→ ACTIVITY: When you retype the data, keep every word exactly and include none of the pictures.

→ COLLECTED DATA:
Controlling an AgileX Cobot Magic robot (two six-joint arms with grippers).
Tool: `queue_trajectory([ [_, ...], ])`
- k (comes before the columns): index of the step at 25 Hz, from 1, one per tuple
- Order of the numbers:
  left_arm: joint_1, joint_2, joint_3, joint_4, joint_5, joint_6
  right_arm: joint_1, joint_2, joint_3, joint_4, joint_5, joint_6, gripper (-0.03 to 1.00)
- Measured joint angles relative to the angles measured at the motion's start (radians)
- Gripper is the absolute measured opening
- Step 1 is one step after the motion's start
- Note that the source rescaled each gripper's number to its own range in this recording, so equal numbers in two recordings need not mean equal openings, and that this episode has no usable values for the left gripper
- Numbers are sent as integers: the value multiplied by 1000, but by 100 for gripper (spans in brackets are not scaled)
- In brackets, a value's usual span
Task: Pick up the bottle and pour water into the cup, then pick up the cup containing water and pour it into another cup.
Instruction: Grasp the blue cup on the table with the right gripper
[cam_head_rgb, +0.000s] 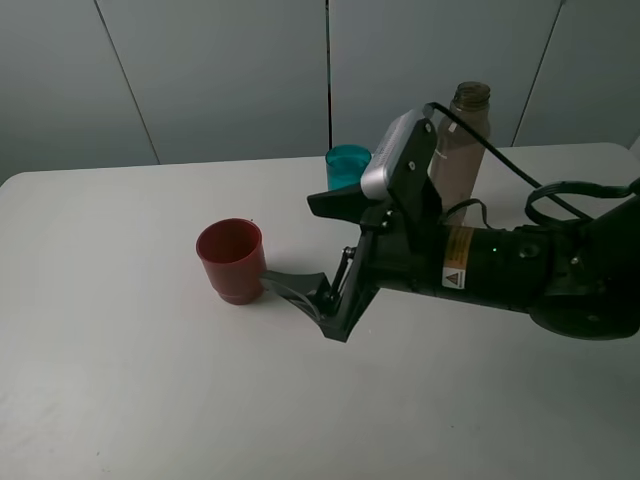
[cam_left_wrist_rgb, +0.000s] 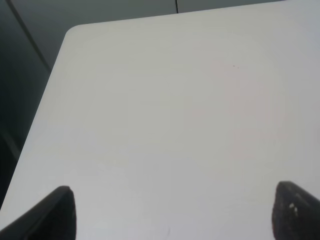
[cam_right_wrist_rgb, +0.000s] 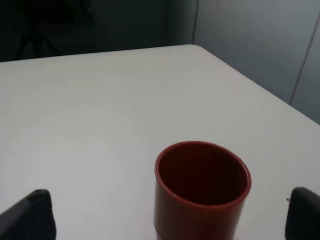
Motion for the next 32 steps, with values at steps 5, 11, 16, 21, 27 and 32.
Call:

→ RESPONSE BOX:
Controlling an AgileX Cobot Magic robot (two six-joint arms with grippers).
Tool: `queue_trajectory([ [_, ...], ])`
- k (comes before the columns): index of the step at 25 Hz, from 1, one per tuple
- Order of the numbers:
  left_arm: joint_1, joint_2, joint_3, joint_4, joint_5, joint_6
  right_arm: joint_1, joint_2, joint_3, joint_4, joint_5, joint_6, gripper (-0.03 to 1.00)
- Measured joint angles relative to the angles measured at the motion's start (radians)
- Gripper is the absolute measured opening
- Step 1 is one step after the motion's start
- Note that the source rescaled each gripper's number to its own range in this recording, so equal numbers in two recordings need not mean equal openings, and that this episode has no usable values for the left gripper
- Numbers are sent as integers: the value multiplied by 1000, but by 100 for gripper (spans in brackets are not scaled)
- In brackets, a value's usual span
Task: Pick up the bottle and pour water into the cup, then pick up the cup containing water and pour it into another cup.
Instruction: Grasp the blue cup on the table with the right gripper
[cam_head_rgb, +0.000s] 
[cam_left_wrist_rgb, +0.000s] 
[cam_right_wrist_rgb, +0.000s] 
Motion for the next 32 steps, with values at steps 5, 11, 16, 21, 27 and 32.
Call:

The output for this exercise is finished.